◆ Try it ◆
Every line from the one with "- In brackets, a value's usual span" through the end of the material should be written out character for character. Lines before it are excluded.

◆ Data below ◆
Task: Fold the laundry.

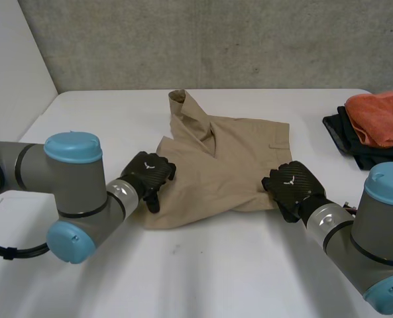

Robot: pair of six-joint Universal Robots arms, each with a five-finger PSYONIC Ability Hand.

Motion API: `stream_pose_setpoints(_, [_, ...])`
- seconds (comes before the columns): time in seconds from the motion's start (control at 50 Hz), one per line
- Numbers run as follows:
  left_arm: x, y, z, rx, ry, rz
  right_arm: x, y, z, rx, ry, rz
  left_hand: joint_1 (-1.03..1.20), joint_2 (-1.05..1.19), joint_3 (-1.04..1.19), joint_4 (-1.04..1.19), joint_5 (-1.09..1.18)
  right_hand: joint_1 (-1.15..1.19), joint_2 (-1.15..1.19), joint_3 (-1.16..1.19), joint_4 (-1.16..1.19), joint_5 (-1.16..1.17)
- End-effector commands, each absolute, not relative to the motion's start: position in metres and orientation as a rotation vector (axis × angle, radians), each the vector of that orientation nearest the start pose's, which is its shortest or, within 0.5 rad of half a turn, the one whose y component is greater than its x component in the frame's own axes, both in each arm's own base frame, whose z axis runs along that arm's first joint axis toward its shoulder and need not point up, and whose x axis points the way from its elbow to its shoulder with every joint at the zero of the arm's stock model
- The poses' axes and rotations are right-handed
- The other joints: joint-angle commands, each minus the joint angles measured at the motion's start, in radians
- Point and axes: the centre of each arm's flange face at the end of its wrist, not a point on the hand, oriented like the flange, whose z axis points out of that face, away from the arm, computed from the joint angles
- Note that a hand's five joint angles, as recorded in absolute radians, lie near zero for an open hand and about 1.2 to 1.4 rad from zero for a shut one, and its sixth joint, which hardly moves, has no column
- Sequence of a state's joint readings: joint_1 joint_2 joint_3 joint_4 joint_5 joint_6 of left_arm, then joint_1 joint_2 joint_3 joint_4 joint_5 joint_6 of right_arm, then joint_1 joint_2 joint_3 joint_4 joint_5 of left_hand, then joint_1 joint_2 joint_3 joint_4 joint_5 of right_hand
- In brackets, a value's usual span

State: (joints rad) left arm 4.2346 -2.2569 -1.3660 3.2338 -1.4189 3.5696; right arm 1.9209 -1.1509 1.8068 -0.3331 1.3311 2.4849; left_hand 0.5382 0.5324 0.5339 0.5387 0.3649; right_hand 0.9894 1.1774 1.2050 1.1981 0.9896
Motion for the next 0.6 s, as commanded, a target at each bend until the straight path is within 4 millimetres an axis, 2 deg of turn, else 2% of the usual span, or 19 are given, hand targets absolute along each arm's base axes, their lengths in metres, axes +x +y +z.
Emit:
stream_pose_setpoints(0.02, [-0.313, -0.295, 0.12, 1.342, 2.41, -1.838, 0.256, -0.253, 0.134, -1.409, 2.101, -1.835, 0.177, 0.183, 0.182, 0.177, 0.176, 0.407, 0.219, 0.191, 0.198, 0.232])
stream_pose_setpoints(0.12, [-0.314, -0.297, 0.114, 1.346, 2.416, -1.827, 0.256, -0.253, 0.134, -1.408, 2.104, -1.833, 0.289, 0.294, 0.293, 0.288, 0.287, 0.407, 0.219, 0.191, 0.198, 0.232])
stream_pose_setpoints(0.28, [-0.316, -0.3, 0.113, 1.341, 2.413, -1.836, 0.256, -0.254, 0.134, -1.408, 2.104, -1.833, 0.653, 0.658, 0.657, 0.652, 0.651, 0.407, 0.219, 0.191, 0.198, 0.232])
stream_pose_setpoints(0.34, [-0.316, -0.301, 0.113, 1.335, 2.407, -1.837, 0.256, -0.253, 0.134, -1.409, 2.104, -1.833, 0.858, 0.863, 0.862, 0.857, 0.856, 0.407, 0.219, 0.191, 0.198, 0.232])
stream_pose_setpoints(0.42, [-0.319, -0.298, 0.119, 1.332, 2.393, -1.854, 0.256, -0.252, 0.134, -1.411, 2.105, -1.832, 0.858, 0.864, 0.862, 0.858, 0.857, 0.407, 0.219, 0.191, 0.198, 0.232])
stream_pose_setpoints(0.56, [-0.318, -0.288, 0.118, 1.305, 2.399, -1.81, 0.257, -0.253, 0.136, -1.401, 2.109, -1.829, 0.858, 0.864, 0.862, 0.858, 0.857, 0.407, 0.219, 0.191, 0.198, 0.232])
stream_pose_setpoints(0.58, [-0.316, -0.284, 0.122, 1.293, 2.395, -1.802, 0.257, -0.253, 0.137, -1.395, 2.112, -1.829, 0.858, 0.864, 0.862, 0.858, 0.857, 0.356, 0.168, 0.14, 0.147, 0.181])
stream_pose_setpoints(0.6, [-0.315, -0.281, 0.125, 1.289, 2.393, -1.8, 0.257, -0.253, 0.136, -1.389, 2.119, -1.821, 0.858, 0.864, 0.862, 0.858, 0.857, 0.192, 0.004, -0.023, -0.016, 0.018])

◆ Solution to the problem ◆
- In brackets, a value's usual span

State: (joints rad) left arm 4.2346 -2.2569 -1.3660 3.2338 -1.4189 3.5696; right arm 1.9209 -1.1509 1.8068 -0.3331 1.3311 2.4849; left_hand 0.5382 0.5324 0.5339 0.5387 0.3649; right_hand 0.9894 1.1774 1.2050 1.1981 0.9896
Motion for the next 0.6 s, as commanded, a target at each bend until the straight path is within 4 millimetres an axis, 2 deg of turn, else 2% of the usual span, or 19 are given, hand targets absolute along each arm's base axes, their lengths in metres, axes +x +y +z.
Emit:
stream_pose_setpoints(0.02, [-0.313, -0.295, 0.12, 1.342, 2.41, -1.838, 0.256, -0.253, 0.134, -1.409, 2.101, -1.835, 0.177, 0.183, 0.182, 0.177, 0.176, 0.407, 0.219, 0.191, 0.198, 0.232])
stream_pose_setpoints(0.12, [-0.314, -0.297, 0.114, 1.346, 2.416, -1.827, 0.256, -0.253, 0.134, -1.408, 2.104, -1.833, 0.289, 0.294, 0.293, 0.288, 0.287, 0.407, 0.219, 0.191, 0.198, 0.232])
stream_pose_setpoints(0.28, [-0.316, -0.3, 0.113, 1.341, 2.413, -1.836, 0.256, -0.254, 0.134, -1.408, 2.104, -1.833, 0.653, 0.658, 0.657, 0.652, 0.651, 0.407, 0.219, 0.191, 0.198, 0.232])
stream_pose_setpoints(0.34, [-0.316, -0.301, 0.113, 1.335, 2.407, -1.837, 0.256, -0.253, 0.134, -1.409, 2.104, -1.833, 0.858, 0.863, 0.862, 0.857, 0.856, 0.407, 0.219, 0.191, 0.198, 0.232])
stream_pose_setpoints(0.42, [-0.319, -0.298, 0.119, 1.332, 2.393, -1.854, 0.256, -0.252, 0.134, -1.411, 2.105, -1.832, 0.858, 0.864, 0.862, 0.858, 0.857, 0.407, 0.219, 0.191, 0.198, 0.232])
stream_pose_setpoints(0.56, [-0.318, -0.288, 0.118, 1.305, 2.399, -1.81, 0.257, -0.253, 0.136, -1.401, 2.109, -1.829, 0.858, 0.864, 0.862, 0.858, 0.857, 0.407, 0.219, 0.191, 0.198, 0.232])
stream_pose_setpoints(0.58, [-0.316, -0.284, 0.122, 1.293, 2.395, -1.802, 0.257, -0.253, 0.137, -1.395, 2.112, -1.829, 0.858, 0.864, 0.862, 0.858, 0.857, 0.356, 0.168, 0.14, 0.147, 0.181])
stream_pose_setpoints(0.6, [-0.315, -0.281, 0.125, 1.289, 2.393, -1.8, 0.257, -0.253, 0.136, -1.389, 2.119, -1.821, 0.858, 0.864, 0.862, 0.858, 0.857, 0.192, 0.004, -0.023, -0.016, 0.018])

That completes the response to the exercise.